Denton, Texas, competitively sold $112.19 million of securities in two separate sales.

Robert W. Baird won the $83.23 million of Series 2016 certificates of obligation with a TIC of 2.98%. Citigroup won the $28.96 million of Series 2016 GO refunding and improvement bonds with a TIC of 2.34%. Both deals are rated AA-plus by S&P and Fitch.

On Wednesday, the biggest deal of the week will be coming from the San Diego Public Facilities Financing Authority. JPMorgan Securities is expected to price the $567.96 million of Series 2016A and 2016B subordinated water revenue bonds. The deal is rated Aa3 by Moody's and AA-minus by Fitch.

In the competitive sector on Wednesday, Fort Worth, Texas is selling $257.97 million of bonds in three separate sales. The offerings consist of $164.55 million of Series 2016 general purpose refunding and improvement bonds, rated Aa2 by Moody's and AA-plus by S&P and Fitch; $75.89 million of Series 2016 water and sewer system revenue refunding and improvement bonds, rated Aa1 by Moody's, AA-plus by S&P and AA by Fitch; and $17.53 million of Series 2016 drainage utility system revenue refunding bonds, rated AA-plus by S&P and Fitch.
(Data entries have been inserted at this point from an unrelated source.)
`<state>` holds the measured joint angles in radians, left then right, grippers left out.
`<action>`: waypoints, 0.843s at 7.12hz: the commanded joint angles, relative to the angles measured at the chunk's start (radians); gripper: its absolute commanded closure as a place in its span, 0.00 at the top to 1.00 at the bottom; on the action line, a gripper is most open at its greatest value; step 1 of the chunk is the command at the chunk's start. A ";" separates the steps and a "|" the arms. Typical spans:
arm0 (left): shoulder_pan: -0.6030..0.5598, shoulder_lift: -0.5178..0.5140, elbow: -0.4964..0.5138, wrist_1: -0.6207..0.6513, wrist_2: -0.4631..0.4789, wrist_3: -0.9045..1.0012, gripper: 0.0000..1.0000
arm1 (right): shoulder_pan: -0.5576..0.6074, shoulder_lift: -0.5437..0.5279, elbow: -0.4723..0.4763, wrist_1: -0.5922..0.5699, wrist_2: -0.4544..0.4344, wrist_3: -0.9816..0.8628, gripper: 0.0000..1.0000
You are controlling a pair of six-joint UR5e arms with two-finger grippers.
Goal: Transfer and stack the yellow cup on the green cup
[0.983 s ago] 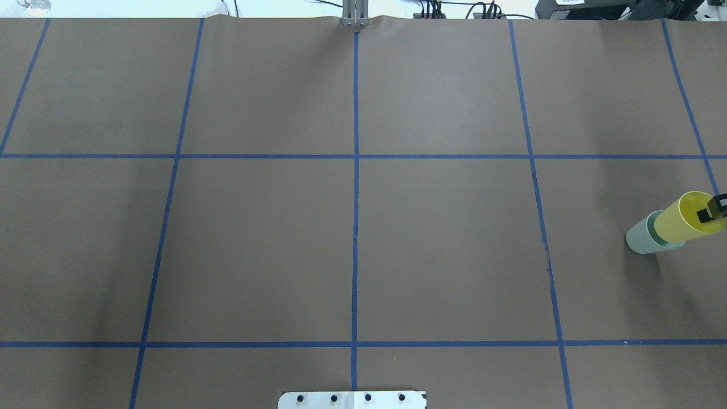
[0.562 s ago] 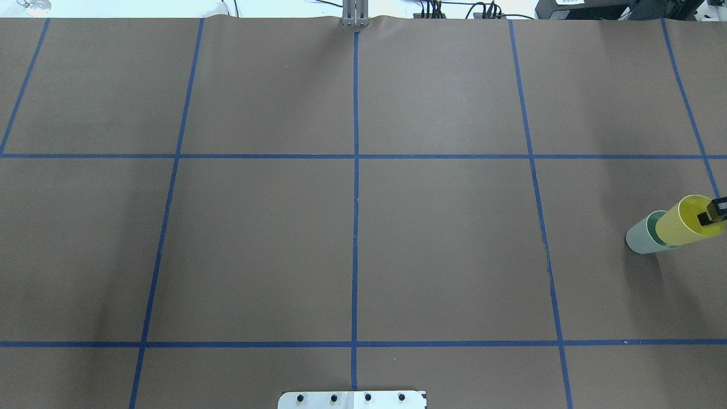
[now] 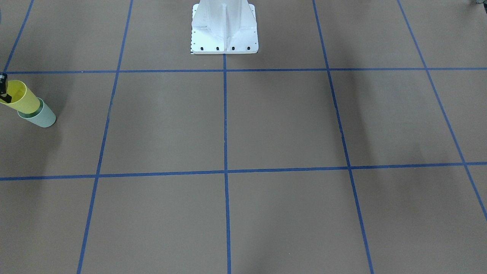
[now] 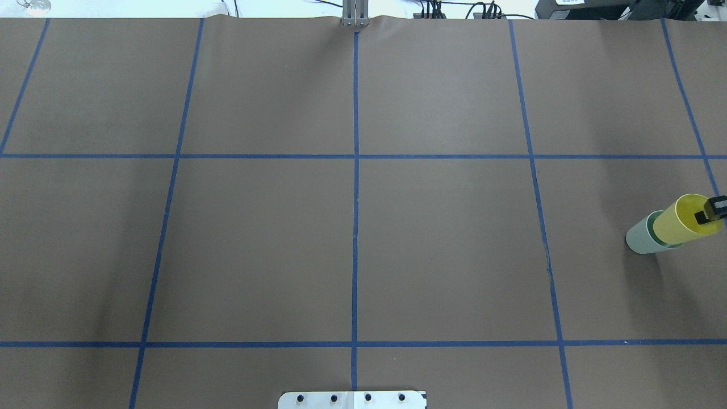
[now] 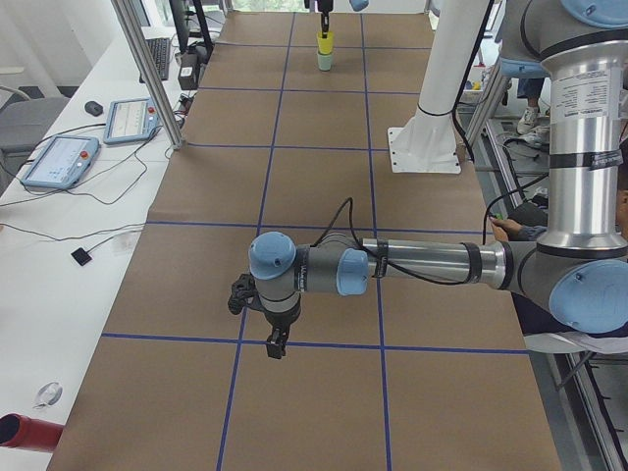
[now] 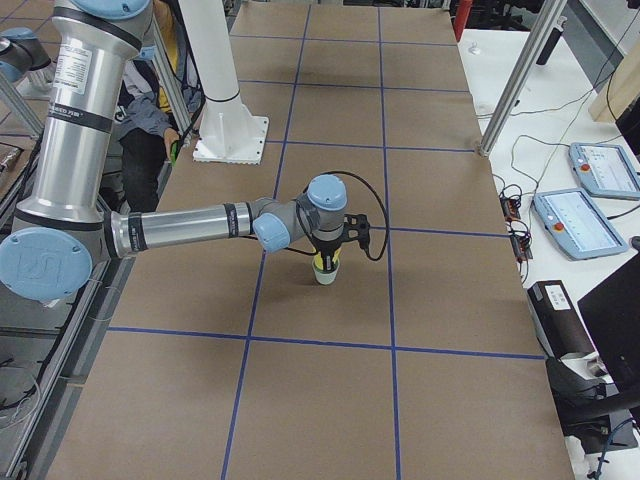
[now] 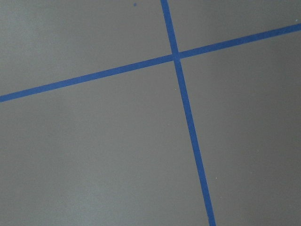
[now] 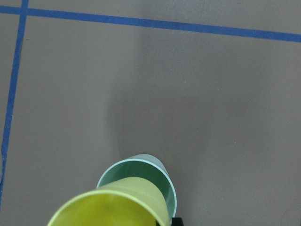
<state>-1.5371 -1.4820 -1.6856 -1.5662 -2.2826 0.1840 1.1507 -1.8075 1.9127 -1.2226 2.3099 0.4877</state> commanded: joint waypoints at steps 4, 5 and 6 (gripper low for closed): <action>0.000 -0.001 0.000 0.000 0.000 0.000 1.00 | -0.008 0.030 -0.008 0.002 -0.001 -0.001 1.00; -0.002 0.000 0.000 0.000 0.000 0.000 1.00 | -0.008 0.033 -0.009 0.002 -0.001 -0.001 1.00; 0.000 0.006 0.000 0.000 0.000 0.002 1.00 | -0.006 0.046 -0.012 0.000 -0.003 -0.003 1.00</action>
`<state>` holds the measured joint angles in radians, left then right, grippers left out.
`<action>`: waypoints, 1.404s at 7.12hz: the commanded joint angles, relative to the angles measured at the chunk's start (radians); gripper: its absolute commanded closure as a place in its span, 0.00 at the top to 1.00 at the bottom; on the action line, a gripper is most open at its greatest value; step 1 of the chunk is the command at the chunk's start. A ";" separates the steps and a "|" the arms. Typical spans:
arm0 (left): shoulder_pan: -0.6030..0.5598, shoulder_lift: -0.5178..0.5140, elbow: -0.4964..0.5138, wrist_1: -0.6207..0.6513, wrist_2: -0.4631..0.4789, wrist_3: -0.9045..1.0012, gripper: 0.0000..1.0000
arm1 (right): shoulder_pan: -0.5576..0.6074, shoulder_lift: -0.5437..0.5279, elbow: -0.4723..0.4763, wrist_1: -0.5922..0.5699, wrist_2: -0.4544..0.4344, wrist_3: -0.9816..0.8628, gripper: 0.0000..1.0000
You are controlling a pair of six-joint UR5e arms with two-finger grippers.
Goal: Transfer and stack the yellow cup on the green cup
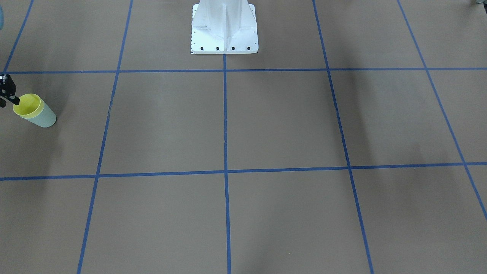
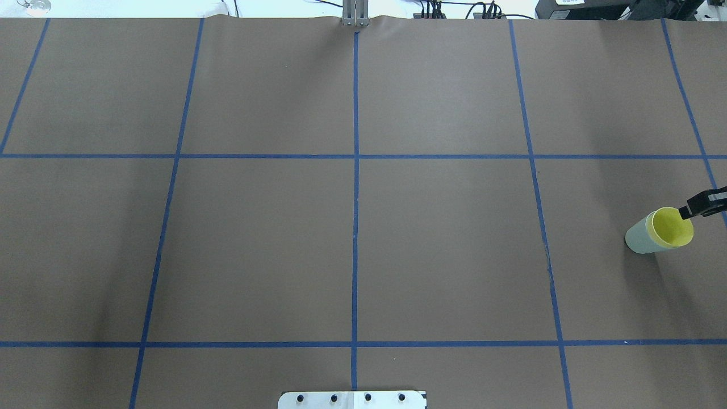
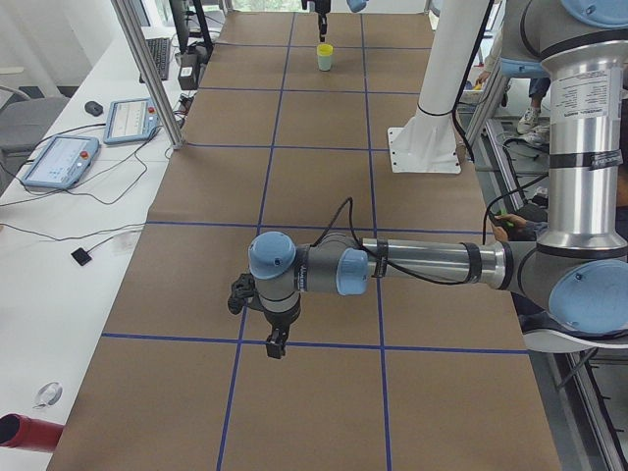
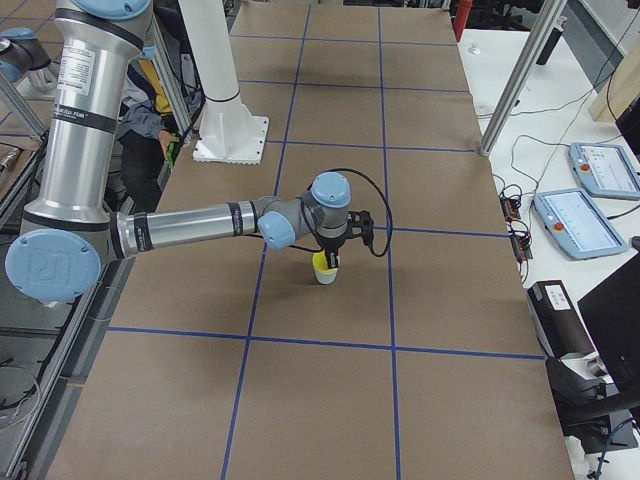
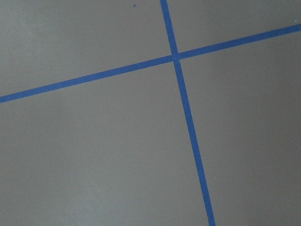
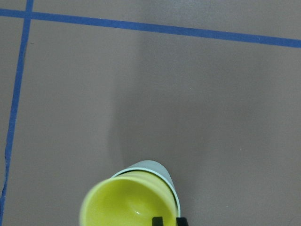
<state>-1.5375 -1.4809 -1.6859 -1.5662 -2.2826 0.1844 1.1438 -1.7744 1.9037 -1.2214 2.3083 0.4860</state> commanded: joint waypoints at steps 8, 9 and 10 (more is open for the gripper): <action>0.000 0.007 0.012 0.000 0.002 0.000 1.00 | 0.421 0.085 -0.043 -0.437 -0.038 -0.491 1.00; 0.000 0.005 0.012 0.000 0.002 -0.002 1.00 | 0.421 0.060 -0.061 -0.434 -0.038 -0.491 1.00; 0.002 0.002 0.015 0.003 0.002 -0.002 1.00 | 0.421 0.050 -0.087 -0.434 -0.043 -0.489 1.00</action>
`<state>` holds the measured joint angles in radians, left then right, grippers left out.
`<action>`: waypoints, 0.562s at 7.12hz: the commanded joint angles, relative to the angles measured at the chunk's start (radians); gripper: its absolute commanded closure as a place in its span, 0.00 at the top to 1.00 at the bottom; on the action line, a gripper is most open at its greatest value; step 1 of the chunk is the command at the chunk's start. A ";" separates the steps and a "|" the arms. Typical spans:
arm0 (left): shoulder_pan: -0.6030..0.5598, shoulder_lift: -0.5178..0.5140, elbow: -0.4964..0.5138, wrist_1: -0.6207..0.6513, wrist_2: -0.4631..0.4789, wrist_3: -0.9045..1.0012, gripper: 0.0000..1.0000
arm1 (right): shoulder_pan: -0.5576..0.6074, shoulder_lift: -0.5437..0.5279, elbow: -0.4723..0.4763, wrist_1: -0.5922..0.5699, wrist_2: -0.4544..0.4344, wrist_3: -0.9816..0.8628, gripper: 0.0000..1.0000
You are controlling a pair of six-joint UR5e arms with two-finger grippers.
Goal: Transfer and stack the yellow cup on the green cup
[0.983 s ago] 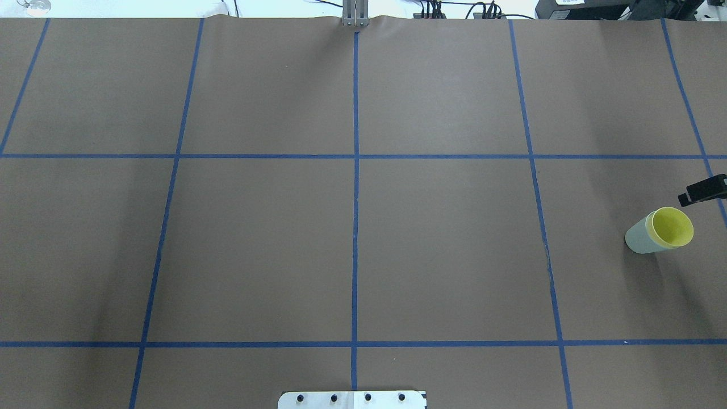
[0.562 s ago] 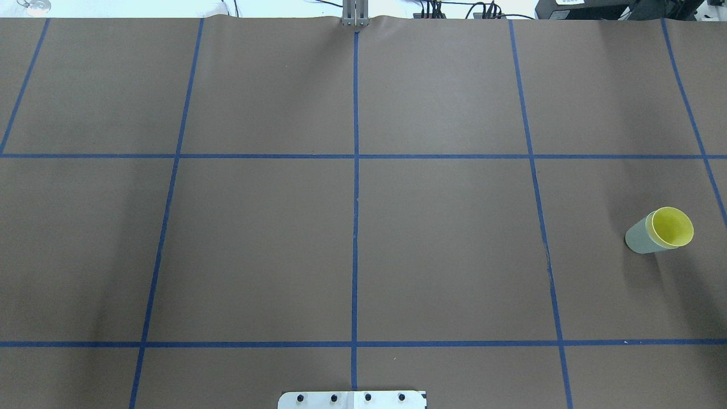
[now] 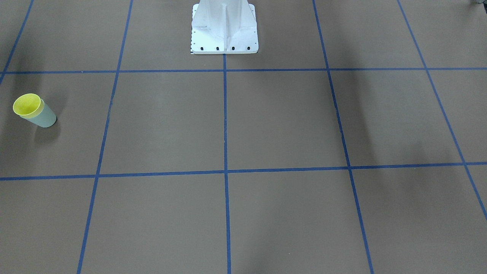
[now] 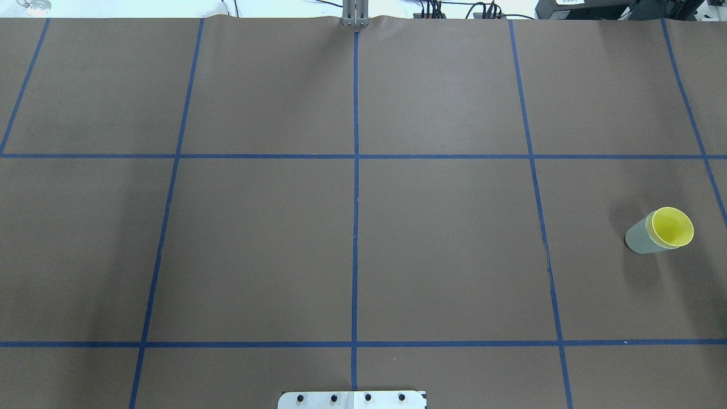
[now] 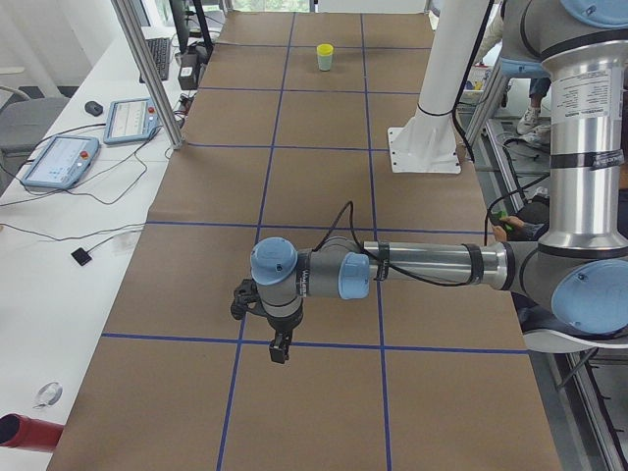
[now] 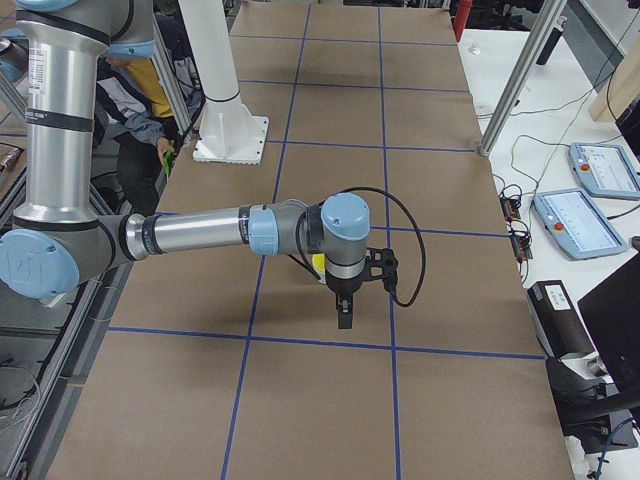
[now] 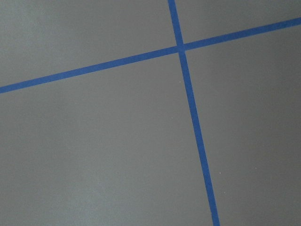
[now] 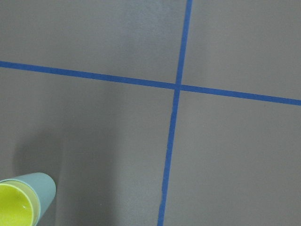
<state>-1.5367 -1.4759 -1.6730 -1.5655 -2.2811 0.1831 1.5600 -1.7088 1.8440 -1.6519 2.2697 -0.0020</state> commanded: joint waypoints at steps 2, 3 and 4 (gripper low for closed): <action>-0.006 -0.013 -0.005 0.015 -0.005 -0.016 1.00 | 0.003 -0.014 -0.055 -0.003 -0.002 0.000 1.00; -0.014 -0.020 -0.010 0.013 -0.046 -0.089 1.00 | 0.003 -0.014 -0.055 -0.003 -0.001 0.000 1.00; -0.020 -0.017 -0.010 0.002 -0.054 -0.103 1.00 | 0.003 -0.014 -0.054 -0.003 -0.001 0.000 1.00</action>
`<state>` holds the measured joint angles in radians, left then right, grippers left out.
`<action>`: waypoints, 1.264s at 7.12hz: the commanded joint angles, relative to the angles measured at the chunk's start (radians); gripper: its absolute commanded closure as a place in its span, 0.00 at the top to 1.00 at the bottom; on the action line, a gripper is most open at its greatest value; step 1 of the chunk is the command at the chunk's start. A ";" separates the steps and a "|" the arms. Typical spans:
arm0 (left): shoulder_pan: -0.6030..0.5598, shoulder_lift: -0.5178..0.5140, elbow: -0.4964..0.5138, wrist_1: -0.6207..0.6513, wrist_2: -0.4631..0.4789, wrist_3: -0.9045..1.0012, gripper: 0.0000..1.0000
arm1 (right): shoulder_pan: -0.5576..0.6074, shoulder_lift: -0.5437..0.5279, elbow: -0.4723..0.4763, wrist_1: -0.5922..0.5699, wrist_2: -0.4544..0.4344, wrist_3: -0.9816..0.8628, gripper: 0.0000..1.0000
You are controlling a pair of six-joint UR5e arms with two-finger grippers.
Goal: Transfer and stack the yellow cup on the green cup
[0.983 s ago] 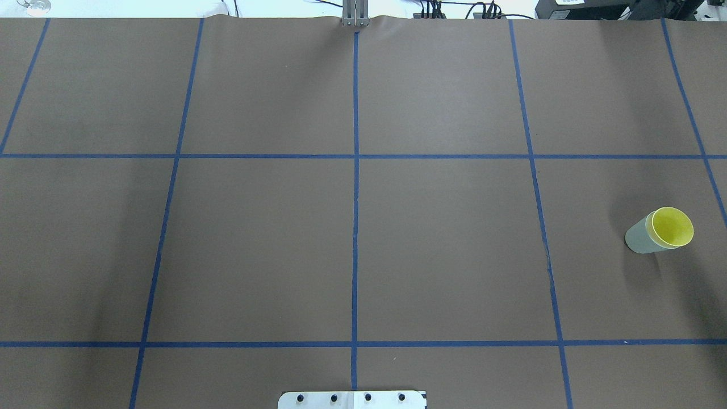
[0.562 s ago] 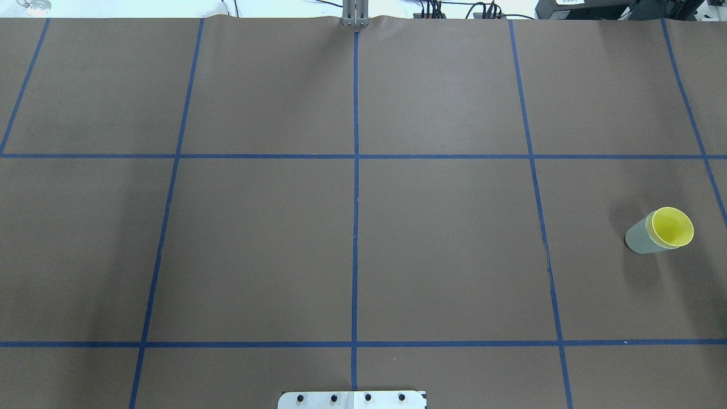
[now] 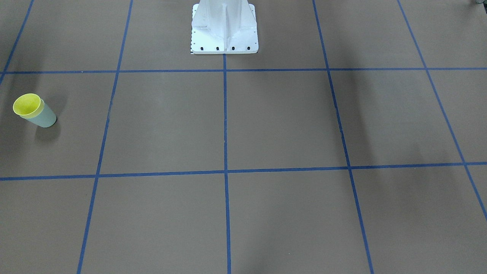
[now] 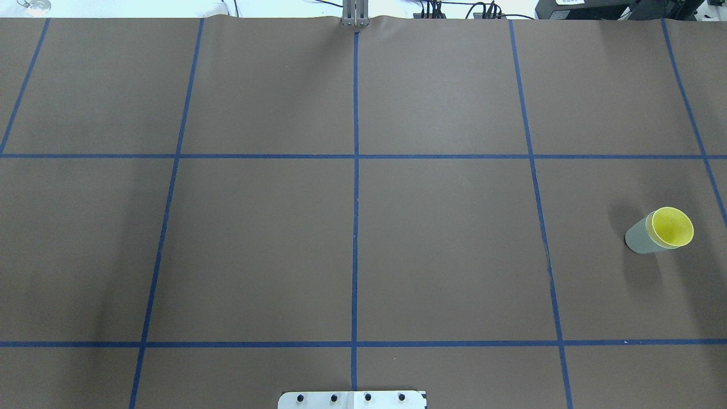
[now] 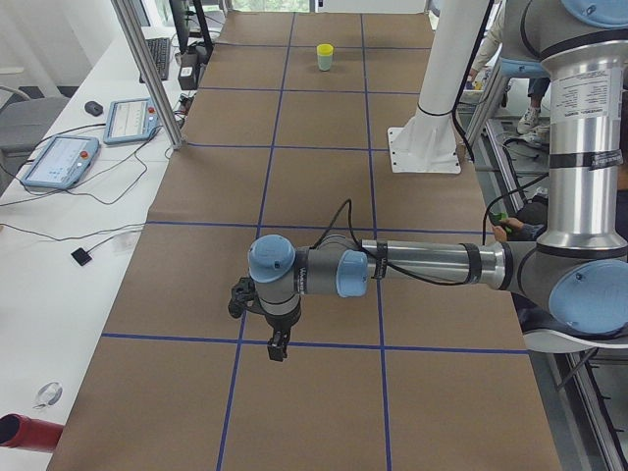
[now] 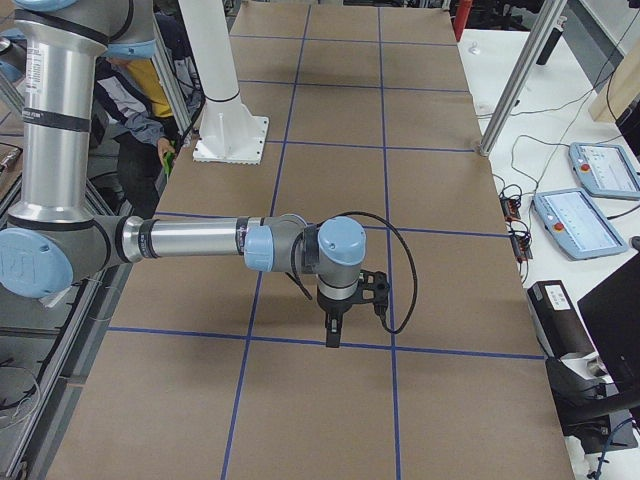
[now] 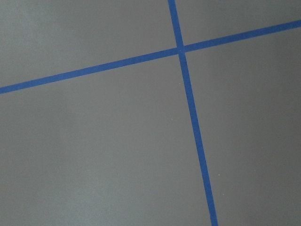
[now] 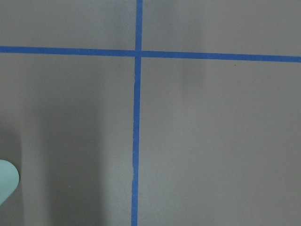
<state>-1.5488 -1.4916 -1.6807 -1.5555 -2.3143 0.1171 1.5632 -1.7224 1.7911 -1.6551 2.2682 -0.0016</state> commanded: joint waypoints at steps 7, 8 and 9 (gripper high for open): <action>-0.008 -0.001 -0.027 -0.049 0.085 -0.036 1.00 | 0.000 0.001 -0.004 0.001 0.002 0.002 1.00; -0.008 0.001 -0.027 -0.063 0.084 -0.037 1.00 | 0.000 0.001 -0.004 0.001 0.002 0.002 1.00; -0.008 0.007 -0.027 -0.063 0.076 -0.039 1.00 | 0.000 0.000 -0.004 0.009 0.002 0.000 1.00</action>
<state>-1.5571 -1.4903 -1.7065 -1.6111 -2.2340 0.0799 1.5631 -1.7216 1.7872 -1.6521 2.2701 -0.0003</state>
Since 2009, Fort Worth has issued about $1.49 billion of debt, with the largest issuance occurring in 2011 when it sold $276 million of securities. Cowtown saw a low year of issuance in 2013, when it issued just $114 million.

Bond Buyer Visible Supply

The Bond Buyer's 30-day visible supply calendar increased $1.19 billion to $15.00 billion on Tuesday. The total is comprised of $7.92 billion of competitive sales and $7.08 billion of negotiated deals.

RBC: No End in Sight to Muni Bond Fund Inflows

Weekly reporting municipal bond funds saw $1.245 billion of inflows in the week ended May 18, after experiencing inflows of $1.212 billion in the previous week, according to Lipper data. This was the 33rd straight week of inflows in the funds and the third week of the last four where inflows topped $1 billion.

"With last week's big inflow, municipal funds have nearly erased all of the 2013 outflows," Chris Mauro, Head of U.S. Municipals Strategy at RBC, writes in a report released Tuesday. "With the large summer reinvestment approaching, we see no reason to believe that these heavy inflows will recede anytime soon. In addition to the large coupon payments in June and July, municipal funds are benefiting from continued outflows in equity funds, and from a relatively benign credit backdrop - recent notable announcements of state budget deficits notwithstanding."

Mauro sees investors continuing to put money into the funds.

"In the absence of a credit or rate shock, the current trend of sizable municipal fund inflows should continue through at least the summer months," Mauro says.